**THE PROBLEM**
Report each line of the entries below that includes "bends".

**Recorded data**
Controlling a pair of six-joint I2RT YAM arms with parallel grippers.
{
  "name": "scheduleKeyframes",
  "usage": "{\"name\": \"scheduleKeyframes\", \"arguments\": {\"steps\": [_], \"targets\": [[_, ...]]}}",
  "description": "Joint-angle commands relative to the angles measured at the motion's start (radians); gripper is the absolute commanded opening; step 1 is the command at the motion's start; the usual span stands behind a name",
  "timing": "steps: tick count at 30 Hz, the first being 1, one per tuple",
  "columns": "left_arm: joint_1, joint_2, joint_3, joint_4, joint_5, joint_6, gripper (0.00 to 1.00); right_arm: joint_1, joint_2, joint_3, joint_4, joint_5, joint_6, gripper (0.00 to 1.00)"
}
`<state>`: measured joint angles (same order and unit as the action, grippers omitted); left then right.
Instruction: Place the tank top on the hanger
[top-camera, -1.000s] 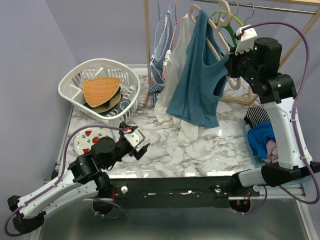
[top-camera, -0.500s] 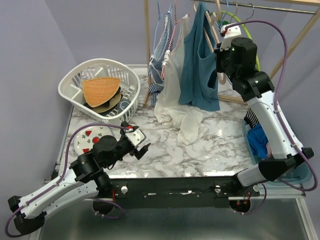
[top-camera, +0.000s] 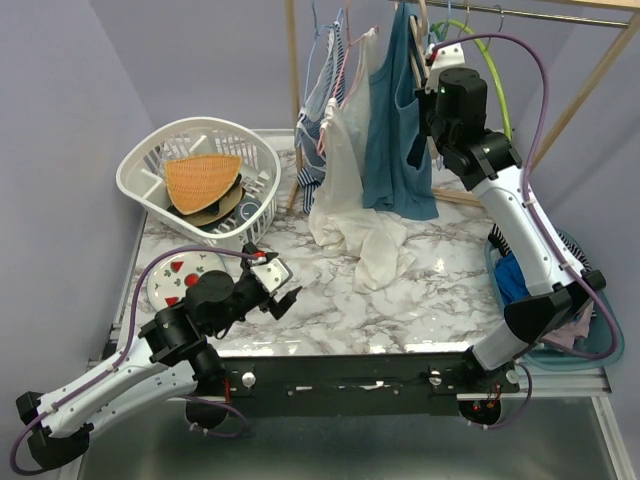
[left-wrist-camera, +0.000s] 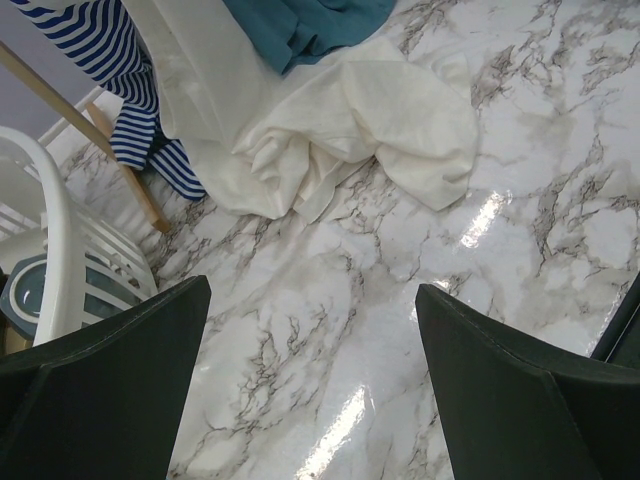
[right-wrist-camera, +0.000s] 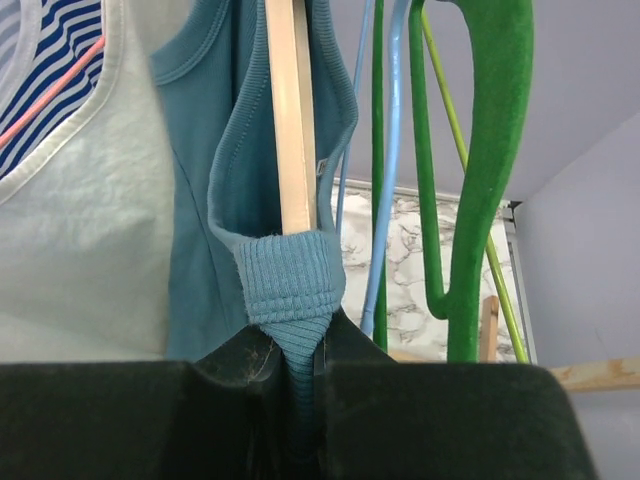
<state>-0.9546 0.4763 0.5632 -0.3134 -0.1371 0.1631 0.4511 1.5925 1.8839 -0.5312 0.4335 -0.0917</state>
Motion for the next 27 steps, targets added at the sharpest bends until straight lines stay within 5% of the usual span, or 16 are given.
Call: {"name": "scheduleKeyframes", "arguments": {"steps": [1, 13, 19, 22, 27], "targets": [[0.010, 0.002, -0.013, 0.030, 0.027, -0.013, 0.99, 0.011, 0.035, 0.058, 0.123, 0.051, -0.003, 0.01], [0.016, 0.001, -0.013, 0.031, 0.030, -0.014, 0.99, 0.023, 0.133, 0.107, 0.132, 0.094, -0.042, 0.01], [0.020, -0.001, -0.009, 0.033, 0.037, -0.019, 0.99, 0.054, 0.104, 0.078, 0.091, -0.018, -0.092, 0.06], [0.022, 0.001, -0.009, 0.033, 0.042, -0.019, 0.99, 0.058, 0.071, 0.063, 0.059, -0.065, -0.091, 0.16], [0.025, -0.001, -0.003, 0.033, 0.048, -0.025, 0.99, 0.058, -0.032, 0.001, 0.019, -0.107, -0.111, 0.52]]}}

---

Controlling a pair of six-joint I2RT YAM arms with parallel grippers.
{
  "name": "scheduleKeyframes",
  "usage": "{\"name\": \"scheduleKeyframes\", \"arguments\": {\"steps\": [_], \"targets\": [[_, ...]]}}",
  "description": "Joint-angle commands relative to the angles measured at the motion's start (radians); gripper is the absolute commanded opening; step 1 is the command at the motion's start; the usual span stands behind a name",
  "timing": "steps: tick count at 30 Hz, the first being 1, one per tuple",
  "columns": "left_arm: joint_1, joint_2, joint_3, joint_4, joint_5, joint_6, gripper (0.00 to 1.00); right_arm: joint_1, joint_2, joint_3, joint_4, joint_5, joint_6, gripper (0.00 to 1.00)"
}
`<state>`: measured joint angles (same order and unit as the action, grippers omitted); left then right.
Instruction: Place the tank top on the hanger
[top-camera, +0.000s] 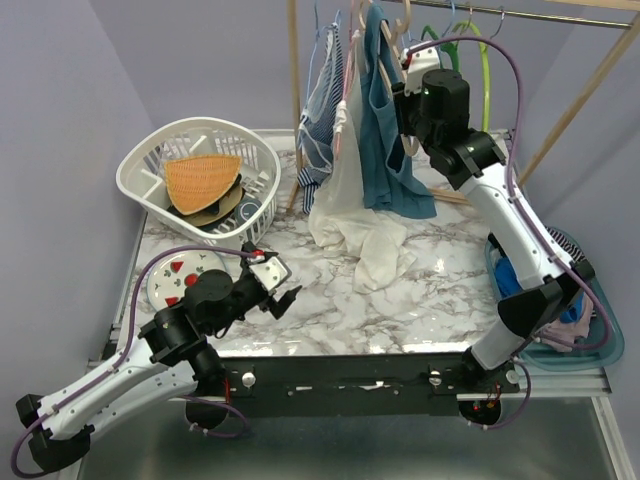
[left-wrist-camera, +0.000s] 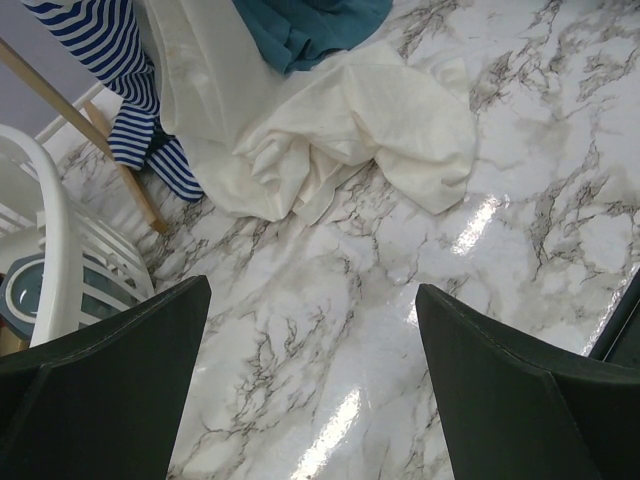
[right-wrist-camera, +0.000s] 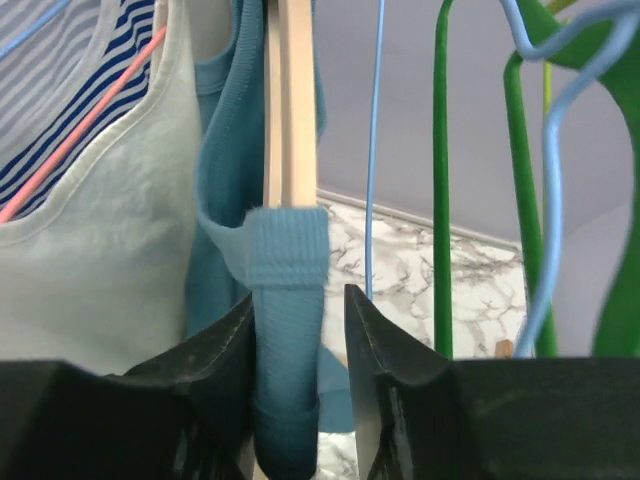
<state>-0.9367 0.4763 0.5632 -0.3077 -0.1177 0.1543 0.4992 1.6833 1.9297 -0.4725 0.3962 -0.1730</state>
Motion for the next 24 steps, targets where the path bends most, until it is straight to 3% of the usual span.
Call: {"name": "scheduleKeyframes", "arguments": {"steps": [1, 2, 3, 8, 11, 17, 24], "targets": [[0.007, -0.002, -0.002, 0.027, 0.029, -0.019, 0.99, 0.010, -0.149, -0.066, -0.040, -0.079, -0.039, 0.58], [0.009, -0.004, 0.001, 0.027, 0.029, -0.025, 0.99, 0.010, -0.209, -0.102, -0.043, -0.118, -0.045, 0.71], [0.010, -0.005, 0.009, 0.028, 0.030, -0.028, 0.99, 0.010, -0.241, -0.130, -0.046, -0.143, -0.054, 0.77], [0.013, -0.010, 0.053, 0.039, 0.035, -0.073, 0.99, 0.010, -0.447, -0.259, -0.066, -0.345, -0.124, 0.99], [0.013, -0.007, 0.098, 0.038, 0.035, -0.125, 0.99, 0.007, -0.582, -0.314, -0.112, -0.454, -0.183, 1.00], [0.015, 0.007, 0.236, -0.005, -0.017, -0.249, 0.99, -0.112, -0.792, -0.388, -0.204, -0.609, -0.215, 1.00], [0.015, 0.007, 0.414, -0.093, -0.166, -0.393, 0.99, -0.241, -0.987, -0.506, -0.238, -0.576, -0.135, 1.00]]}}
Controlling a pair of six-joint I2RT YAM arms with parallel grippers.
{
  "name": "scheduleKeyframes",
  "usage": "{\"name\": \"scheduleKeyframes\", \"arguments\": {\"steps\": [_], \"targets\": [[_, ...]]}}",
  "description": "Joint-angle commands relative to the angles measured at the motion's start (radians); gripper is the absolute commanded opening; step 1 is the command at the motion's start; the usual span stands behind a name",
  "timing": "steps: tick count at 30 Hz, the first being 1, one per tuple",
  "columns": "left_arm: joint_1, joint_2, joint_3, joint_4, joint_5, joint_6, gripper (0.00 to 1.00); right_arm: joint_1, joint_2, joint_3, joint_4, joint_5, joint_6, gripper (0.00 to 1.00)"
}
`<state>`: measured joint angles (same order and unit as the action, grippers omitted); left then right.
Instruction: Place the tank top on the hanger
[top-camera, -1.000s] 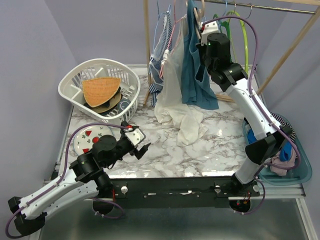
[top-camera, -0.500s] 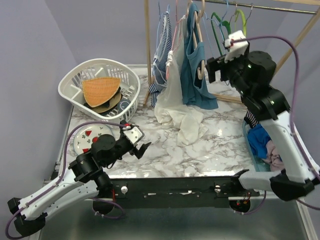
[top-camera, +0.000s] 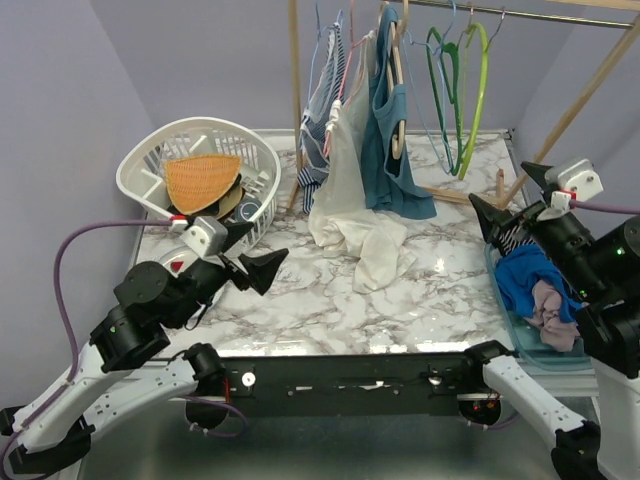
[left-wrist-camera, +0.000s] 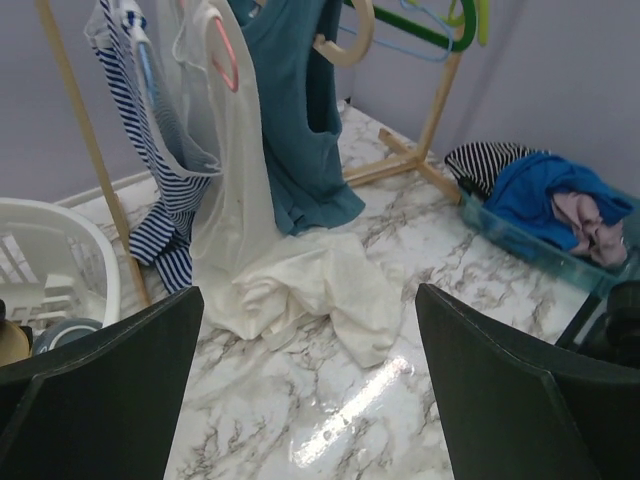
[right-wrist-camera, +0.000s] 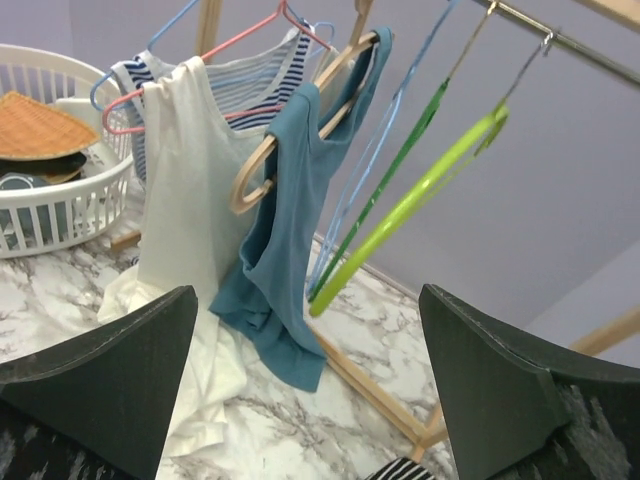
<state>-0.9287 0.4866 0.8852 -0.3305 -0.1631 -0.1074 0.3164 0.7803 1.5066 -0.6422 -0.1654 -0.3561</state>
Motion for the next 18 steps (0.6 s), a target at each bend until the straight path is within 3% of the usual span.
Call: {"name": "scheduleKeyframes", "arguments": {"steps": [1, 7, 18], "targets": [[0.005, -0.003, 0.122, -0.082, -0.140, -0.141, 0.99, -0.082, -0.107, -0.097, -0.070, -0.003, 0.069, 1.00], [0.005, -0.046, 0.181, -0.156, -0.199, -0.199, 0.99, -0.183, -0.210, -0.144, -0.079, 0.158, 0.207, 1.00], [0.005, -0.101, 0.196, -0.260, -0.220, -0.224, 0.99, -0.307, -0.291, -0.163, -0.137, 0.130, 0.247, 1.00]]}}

**ANSWER BOX**
Motion for the next 27 steps, targets added at the sharpest bends until straight lines stay within 5% of the usual span, or 16 are given.
Motion for the next 24 steps, targets where the path bends most, until it is straight to 3% of the usual span.

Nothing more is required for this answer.